— What is needed —
Find the line in the entries below that contains "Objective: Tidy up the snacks". Repeat it exactly, and every line after it through the line that contains "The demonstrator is".

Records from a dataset
········
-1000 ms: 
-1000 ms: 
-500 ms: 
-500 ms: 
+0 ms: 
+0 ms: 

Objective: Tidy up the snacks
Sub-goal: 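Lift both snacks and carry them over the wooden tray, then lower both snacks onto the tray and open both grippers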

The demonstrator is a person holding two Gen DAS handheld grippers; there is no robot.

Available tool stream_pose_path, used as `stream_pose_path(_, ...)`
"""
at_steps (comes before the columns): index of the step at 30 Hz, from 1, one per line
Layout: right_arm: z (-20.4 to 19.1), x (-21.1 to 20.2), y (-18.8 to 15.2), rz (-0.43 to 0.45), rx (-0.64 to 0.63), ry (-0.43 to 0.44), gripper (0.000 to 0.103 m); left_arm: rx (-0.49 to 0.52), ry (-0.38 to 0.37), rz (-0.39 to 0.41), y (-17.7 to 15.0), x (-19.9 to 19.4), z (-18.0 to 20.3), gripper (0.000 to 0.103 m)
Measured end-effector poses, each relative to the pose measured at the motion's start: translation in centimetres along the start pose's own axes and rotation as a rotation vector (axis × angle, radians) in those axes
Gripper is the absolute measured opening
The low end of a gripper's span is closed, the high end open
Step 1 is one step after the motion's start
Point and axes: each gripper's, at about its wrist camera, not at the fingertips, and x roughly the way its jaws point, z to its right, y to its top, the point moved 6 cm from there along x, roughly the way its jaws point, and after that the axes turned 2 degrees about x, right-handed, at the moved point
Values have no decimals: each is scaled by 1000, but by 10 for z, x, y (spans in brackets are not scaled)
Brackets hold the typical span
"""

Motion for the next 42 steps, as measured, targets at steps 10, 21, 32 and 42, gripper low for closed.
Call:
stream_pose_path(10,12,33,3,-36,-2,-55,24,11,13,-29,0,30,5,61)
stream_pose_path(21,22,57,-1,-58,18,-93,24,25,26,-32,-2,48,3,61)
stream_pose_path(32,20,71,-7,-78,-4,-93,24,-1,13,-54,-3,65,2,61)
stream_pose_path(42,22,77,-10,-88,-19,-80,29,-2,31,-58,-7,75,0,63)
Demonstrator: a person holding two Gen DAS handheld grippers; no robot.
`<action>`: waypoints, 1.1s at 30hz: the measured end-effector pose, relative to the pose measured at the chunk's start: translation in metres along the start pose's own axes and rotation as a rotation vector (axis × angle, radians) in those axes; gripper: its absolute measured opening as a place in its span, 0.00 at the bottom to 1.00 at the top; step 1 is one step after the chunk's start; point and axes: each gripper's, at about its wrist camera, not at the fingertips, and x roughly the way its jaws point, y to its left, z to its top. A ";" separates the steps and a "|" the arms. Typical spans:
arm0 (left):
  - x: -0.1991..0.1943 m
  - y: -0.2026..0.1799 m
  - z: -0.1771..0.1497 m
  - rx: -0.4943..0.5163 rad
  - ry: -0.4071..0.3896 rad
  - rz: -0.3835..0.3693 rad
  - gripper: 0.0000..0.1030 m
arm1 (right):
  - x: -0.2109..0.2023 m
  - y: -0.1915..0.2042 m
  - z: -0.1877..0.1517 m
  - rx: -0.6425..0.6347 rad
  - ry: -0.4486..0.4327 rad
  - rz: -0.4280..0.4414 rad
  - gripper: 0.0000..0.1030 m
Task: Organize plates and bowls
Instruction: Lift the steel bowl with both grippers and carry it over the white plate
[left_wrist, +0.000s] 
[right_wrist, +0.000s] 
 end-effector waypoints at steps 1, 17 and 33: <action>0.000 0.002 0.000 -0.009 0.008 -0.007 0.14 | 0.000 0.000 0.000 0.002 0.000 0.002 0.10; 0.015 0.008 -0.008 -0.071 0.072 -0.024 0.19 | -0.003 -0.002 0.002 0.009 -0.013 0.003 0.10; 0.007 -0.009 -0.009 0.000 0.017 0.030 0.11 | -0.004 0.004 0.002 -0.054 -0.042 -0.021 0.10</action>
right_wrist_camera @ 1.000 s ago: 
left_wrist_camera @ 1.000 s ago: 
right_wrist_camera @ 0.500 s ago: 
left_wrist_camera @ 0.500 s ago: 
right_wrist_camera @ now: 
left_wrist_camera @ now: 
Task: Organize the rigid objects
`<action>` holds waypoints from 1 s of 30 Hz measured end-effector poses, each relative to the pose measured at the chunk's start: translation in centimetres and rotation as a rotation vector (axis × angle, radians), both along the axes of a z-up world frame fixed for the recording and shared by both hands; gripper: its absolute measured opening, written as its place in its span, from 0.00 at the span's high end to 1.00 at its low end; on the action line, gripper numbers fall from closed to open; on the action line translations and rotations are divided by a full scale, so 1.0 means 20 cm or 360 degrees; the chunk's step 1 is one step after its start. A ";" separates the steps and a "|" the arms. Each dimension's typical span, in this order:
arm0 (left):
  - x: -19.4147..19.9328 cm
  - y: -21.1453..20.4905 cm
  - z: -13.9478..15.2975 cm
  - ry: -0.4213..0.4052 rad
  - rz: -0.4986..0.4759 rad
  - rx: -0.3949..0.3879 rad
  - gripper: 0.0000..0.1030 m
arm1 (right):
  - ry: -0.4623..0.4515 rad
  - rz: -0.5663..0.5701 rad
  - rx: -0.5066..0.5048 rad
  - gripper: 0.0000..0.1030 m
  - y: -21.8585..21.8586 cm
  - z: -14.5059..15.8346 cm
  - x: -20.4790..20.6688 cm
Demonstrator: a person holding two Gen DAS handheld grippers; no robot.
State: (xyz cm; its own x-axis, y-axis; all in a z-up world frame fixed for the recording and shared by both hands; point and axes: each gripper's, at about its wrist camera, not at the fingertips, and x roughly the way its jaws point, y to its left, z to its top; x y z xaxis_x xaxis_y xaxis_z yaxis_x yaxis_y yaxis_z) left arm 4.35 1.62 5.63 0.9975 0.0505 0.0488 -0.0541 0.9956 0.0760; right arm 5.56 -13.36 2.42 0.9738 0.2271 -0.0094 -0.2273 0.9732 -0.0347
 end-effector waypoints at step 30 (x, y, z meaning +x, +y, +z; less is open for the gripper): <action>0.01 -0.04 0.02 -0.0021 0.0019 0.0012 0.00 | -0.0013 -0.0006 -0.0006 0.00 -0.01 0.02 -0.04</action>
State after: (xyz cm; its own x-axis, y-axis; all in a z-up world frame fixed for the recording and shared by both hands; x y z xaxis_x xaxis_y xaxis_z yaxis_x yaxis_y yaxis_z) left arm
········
— Written reply —
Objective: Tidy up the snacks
Sub-goal: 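Lift both snacks and carry them over the wooden tray, then lower both snacks onto the tray and open both grippers
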
The demonstrator is a person holding two Gen DAS handheld grippers; there is no robot.

The given answer completes the exercise.